● Required work: Every line of the material below needs to be copied exactly; omit the pictures.

── Material for this exercise

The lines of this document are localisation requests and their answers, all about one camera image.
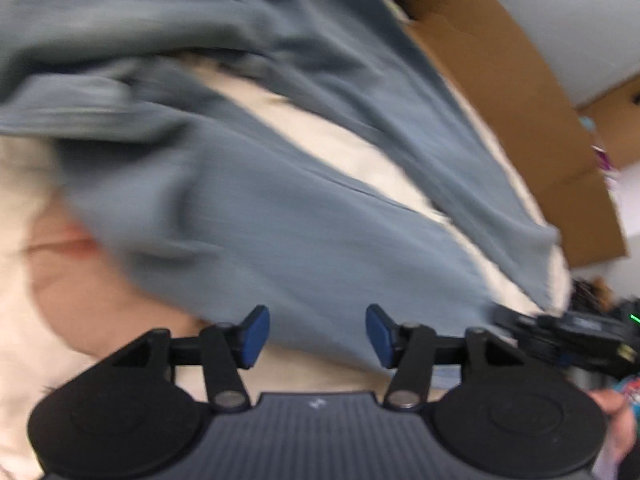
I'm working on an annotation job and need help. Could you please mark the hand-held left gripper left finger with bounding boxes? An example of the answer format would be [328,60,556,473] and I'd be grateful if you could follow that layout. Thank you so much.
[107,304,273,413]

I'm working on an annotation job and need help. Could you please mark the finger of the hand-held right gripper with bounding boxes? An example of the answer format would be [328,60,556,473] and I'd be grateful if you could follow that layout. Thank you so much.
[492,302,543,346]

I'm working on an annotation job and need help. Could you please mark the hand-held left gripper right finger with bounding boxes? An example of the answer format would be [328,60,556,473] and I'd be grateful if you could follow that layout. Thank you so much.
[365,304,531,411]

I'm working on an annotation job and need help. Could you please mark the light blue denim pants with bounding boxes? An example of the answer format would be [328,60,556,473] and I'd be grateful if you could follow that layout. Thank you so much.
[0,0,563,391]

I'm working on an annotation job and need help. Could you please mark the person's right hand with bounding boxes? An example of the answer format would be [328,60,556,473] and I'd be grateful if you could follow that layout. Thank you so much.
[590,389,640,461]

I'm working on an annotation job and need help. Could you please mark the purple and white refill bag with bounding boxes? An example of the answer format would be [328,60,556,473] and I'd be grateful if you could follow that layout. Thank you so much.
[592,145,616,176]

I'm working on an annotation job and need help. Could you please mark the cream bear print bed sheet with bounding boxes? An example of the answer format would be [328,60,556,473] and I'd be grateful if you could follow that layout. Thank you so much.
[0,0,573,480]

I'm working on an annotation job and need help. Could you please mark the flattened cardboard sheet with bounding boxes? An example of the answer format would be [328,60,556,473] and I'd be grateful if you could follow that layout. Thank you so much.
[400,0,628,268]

────

● Solution to this problem:
The lines of this document are localisation requests and their answers, all about one camera image.
I'm working on an annotation job and need help. Could you please mark the hand-held left gripper left finger with bounding boxes? An example of the answer format would be [328,60,556,473] and I'd be grateful if you could follow that layout. Thank you so much.
[107,304,273,413]

I'm working on an annotation job and need help. Could you please mark the finger of the hand-held right gripper with bounding boxes? An example of the answer format would be [328,60,556,473] and I'd be grateful if you could follow that layout. Thank you so much.
[492,302,543,346]

I'm working on an annotation job and need help. Could you please mark the hand-held left gripper right finger with bounding boxes? An example of the answer format would be [328,60,556,473] and I'd be grateful if you could follow that layout. Thank you so much.
[365,304,531,411]

I'm working on an annotation job and need help. Could you please mark the light blue denim pants with bounding boxes? An example of the answer format would be [328,60,556,473] and I'd be grateful if you could follow that layout. Thank you so much.
[0,0,563,391]

I'm working on an annotation job and need help. Could you please mark the person's right hand with bounding boxes? An example of the answer format would be [328,60,556,473] and I'd be grateful if you could follow that layout. Thank you so much.
[590,389,640,461]

I'm working on an annotation job and need help. Could you please mark the purple and white refill bag with bounding boxes? An example of the answer format would be [328,60,556,473] and I'd be grateful if you could follow that layout. Thank you so much.
[592,145,616,176]

I'm working on an annotation job and need help. Could you please mark the cream bear print bed sheet with bounding boxes? An example of the answer format would be [328,60,556,473] and I'd be grateful if you could follow that layout. Thank you so much.
[0,0,573,480]

I'm working on an annotation job and need help. Could you please mark the flattened cardboard sheet with bounding boxes? An example of the answer format would be [328,60,556,473] and I'd be grateful if you could follow that layout. Thank you so much.
[400,0,628,268]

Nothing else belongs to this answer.